Ir en auto: la épica de la Ruta 2, con peajes y cálculo fino
La Ruta 2 no es solo asfalto: es Samborombón, mate lavado, camiones eternos y la ansiedad del primer cartel que dice “Mar del Plata 300 km”. Desde los ’60, cuando el auto familiar se volvió símbolo de progreso, manejar hasta la costa fue sinónimo de libertad. Hoy, esa libertad se paga.
Un vehículo promedio, motor 1.4 o 1.6, viajando a poco más de 100 km/h, consume cerca de 30 litros por tramo. En plata: alrededor de $50.000 solo en combustible, sin optar por nafta premium. A eso se suman los peajes:
- Autopista Buenos Aires–La Plata: $4.000
- Autovía 2 (Samborombón y Maipú): $13.000 aprox.
En total, el viaje suma cerca de $20.000 en peajes. El auto sigue ofreciendo horarios propios, paradas en Chascomús o Lezama y el equipo de mate completo. Pero hoy exige bolsillo y paciencia.
Tren: el clásico popular que volvió a ser protagonista
El tren Buenos Aires–Mar del Plata tiene historia obrera, turística y familiar. Desde Constitución salieron generaciones enteras rumbo al mar, con valijas de cartón primero y mochilas después. En 2026, vuelve a ser protagonista por una razón simple: precio y previsibilidad.
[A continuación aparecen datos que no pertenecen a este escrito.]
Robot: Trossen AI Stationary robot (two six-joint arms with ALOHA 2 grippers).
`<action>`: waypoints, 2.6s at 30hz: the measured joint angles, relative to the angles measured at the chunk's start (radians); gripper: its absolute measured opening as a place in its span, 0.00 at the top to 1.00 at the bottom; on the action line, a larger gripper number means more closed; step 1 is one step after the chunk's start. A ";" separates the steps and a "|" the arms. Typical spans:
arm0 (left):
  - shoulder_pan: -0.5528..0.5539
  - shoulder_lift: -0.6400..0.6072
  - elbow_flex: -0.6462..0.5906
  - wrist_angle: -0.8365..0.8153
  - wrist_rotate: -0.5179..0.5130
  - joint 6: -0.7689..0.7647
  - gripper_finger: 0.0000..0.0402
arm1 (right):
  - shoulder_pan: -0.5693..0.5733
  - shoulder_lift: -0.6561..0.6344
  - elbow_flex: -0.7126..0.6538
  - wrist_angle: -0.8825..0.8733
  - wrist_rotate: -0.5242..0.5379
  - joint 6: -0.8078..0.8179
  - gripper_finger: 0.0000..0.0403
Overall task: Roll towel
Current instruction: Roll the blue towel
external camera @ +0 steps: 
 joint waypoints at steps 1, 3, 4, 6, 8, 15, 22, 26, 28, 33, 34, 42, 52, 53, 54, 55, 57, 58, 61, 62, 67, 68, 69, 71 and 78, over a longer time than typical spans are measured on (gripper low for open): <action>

Los valores rondan los $38.000 en Primera y $45.000 en Pullman. Comprando online hay descuentos del 10% y beneficios para jubilados y titulares de ANSES. No hay peajes, no hay estrés por manejar y el viaje se vuelve una pausa necesaria. No será glamoroso, pero es eficiente. Y en este verano, eso pesa.
Micro: la ruta nocturna y las paradas obligadas
El micro es el heredero del viaje largo y nocturno, del sandwich envuelto en papel aluminio y la parada técnica en Dolores. Los pasajes arrancan en $47.700 y pueden llegar a $62.000, según empresa y servicio. Hay promociones, incluso en coches cama, sobre todo comprando con anticipación.
El micro tiene una ventaja clara: se duerme el viaje y se llega directo al centro marplatense, como se hizo durante décadas cuando Villa Gesell, Pinamar o San Bernardo eran pueblos jóvenes y promesa de veraneo.
La costa como destino, el viaje como decisión
Mar del Plata ya muestra buen nivel de reservas, como cada verano desde que se volvió ciudad-balneario. Pero el viaje cambió de estatus: dejó de ser un trámite y pasó a ser parte central del plan. Elegir cómo llegar es casi tan importante como elegir barrio, playa o presupuesto para churros.
El porteño sigue yendo a la costa. Cambian los números, no la pulsión. La Ruta 2, el tren y el micro siguen marcando el pulso de un verano que, como siempre, mezcla nostalgia, cálculo y ese deseo intacto de ver el mar aparecer después de la última curva.